PAULETTE ― Ah, non ! Ou alors, il faudrait être sacrément tordu !
Mme SCHMOLL ― Excusez-moi… je suis un peu sur les nerfs aujourd’hui…
Entrée de Mme Flipscheunvonblum.
Mme FLIPSCHEUNVONBLUM ― Le docteur n’est pas là ?
Mme SCHMOLL, sèche. ― Madame ?
Mme FLIPSCHEUNVONBLUM ― Je cherche le docteur Schmoll.
PAULETTE ― Il s’est absenté, mais il ne doit pas être loin…
Mme SCHMOLL ― Et peut-on savoir pourquoi vous cherchez le docteur ?
CÉCILE, à Mme Schmoll. ― C’est madame Flipscheunvonblum, une patiente du docteur…
Mme FLIPSCHEUNVONBLUM, très sèche à son tour, à Mme Schmoll. ― Je n’ai pas de comptes à vous rendre, madame. Mes raisons ne regardent que le docteur Schmoll.
Les deux femmes s’affrontent du regard. Le face-à-face s’éternise sur fond sonore « L’homme à l’harmonica »[6]. Les infirmières, un moment pétrifiées, interviennent.
CÉCILE ― Le docteur l’a opérée de la vésicule il y a trois semaines…
PAULETTE ― Et suite à un… petit incident, il va devoir la réopérer…
Mme SCHMOLL ― Je vois, il y prend goût !... (Méprisante :) Et quel mauvais goût !
Mme FLIPSCHEUNVONBLUM ― Madame, je vous dispense de vos sarcasmes… Je me passerais volontiers d’une nouvelle chirurgie… si cet affreux nénuphar n’envahissait pas mon organisme.

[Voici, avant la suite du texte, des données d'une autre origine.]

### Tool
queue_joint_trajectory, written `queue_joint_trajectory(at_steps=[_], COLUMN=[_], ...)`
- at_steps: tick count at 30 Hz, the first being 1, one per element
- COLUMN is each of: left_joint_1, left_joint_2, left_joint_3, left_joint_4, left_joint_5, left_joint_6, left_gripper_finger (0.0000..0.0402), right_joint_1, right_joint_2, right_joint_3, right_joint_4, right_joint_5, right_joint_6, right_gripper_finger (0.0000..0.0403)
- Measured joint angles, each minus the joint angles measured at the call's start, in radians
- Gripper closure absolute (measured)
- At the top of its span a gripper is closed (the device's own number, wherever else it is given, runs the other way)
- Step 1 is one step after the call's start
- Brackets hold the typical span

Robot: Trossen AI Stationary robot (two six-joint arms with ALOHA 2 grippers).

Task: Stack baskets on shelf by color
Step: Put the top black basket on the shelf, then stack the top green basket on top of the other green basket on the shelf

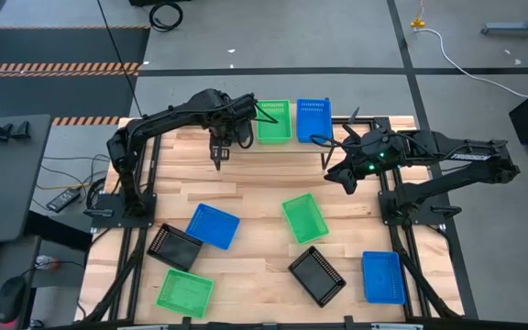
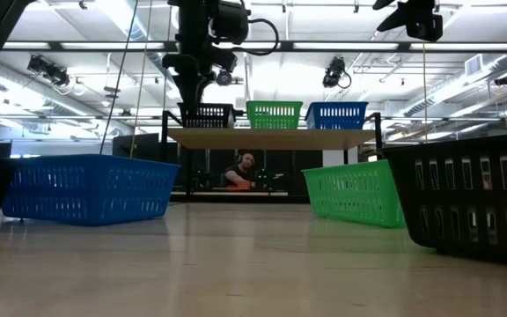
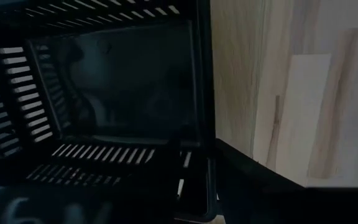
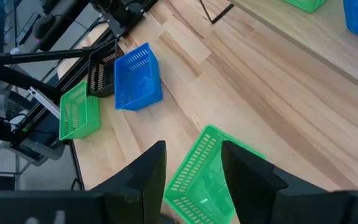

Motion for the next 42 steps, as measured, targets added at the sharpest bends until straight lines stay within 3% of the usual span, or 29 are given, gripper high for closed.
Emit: queue_joint_trajectory(at_steps=[12, 20, 28, 42], left_joint_1=[-0.040, -0.092, -0.207, -0.496], left_joint_2=[-0.009, -0.018, -0.029, -0.027], left_joint_3=[0.035, 0.208, 0.367, 0.371], left_joint_4=[-0.038, -0.118, -0.171, -0.078], left_joint_5=[-0.001, -0.023, 0.051, 0.109], left_joint_6=[-0.053, -0.145, -0.406, -0.942], left_gripper_finger=[0.0309, 0.0289, 0.0269, 0.0261], right_joint_1=[0.000, 0.000, 0.076, 0.300], right_joint_2=[0.000, 0.000, 0.023, 0.278], right_joint_3=[0.000, 0.000, 0.000, 0.000], right_joint_4=[0.000, 0.000, -0.007, -0.108], right_joint_5=[0.000, -0.024, -0.079, -0.078], right_joint_6=[0.008, 0.004, -0.090, -0.359], right_gripper_finger=[0.0241, 0.0241, 0.0241, 0.0241])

Mme SCHMOLL ― Un nénuphar !... Quelle imagination !
PAULETTE ― C’est vrai, il y a bien un nénuphar sur les radiographies.
Mme SCHMOLL ― Et alors ? Ça prouve simplement que le moindre prétexte est bon pour revenir se faire tripoter !
Mme FLIPSCHEUNVONBLUM, offusquée. ― Oh !... Je veux voir le docteur ! (Elle sort, indignée.) J’exige de voir le docteur ! (Elle appelle :) Docteur !...
CÉCILE ― Vous y êtes allée un peu fort…
Mme SCHMOLL ― Pensez-vous. Elle ne va pas lâcher le morceau aussi facilement !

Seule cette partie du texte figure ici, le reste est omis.